Exercise objective —
Lines in the listing below that hold "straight" are the ones to copy.

Supplied material —

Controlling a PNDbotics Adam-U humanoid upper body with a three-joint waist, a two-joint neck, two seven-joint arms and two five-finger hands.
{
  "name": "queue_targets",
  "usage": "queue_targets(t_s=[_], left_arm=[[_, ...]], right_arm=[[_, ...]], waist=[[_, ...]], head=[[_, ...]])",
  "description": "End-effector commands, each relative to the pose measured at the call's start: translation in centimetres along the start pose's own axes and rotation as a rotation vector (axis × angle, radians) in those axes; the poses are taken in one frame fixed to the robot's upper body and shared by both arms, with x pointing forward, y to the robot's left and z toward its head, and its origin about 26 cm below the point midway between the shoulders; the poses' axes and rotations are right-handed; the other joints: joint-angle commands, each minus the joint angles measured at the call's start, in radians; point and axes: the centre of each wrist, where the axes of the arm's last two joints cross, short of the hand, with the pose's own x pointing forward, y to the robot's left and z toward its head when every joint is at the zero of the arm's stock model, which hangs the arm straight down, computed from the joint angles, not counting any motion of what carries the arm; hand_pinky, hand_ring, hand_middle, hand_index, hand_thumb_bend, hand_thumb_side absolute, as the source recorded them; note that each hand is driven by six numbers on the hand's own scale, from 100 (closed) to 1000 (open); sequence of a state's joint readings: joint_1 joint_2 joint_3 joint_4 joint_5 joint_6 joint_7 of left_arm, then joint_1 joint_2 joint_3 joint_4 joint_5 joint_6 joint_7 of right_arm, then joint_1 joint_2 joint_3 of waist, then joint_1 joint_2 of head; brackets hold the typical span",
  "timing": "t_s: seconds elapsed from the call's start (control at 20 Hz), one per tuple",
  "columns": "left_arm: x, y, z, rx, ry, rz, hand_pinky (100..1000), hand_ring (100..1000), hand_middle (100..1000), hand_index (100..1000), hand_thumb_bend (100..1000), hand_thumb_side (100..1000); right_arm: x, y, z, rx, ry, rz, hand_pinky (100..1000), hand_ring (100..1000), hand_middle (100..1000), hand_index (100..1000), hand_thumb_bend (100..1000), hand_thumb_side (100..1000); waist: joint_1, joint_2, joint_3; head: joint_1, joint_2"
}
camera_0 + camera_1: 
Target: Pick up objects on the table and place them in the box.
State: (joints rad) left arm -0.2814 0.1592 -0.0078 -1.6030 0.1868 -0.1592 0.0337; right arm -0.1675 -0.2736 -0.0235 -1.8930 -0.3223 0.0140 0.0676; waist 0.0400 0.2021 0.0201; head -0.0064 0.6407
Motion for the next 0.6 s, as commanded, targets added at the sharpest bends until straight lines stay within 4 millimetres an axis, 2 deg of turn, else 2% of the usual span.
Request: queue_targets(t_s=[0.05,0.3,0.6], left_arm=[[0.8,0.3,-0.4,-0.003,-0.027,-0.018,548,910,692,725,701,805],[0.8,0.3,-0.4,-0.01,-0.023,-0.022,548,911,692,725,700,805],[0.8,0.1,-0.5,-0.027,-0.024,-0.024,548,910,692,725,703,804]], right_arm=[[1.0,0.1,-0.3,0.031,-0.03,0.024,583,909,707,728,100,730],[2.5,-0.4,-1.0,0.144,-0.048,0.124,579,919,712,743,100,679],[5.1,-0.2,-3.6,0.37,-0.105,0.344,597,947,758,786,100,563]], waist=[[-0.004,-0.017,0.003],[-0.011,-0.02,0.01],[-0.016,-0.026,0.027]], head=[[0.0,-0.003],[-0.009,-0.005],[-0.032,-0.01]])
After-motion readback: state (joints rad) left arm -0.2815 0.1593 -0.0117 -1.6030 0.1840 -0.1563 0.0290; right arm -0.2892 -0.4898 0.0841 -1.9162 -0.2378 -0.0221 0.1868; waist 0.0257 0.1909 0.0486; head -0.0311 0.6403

Solution —
  "description": "End-effector commands, each relative to the pose measured at the call's start: translation in centimetres along the start pose's own axes and rotation as a rotation vector (axis × angle, radians) in those axes; the poses are taken in one frame fixed to the robot's upper body and shared by both arms, with x pointing forward, y to the robot's left and z toward its head, and its origin about 26 cm below the point midway between the shoulders; the poses' axes and rotations are right-handed; the other joints: joint-angle commands, each minus the joint angles measured at the call's start, in radians; point and axes: the centre of each wrist, where the axes of the arm's last two joints cross, short of the hand, with the pose's own x pointing forward, y to the robot's left and z toward its head when every joint is at the zero of the arm's stock model, which hangs the arm straight down, computed from the joint angles, not counting any motion of what carries the arm; hand_pinky, hand_ring, hand_middle, hand_index, hand_thumb_bend, hand_thumb_side absolute, as the source recorded them; note that each hand is driven by six numbers on the hand's own scale, from 100 (closed) to 1000 (open); sequence of a state's joint readings: joint_1 joint_2 joint_3 joint_4 joint_5 joint_6 joint_7 of left_arm, then joint_1 joint_2 joint_3 joint_4 joint_5 joint_6 joint_7 of right_arm, then joint_1 joint_2 joint_3 of waist, then joint_1 joint_2 of head; brackets hold the typical span",
Motion for the next 0.6 s, as commanded, targets added at the sharpest bends until straight lines stay within 4 millimetres an axis, 2 deg of turn, else 2% of the usual span.

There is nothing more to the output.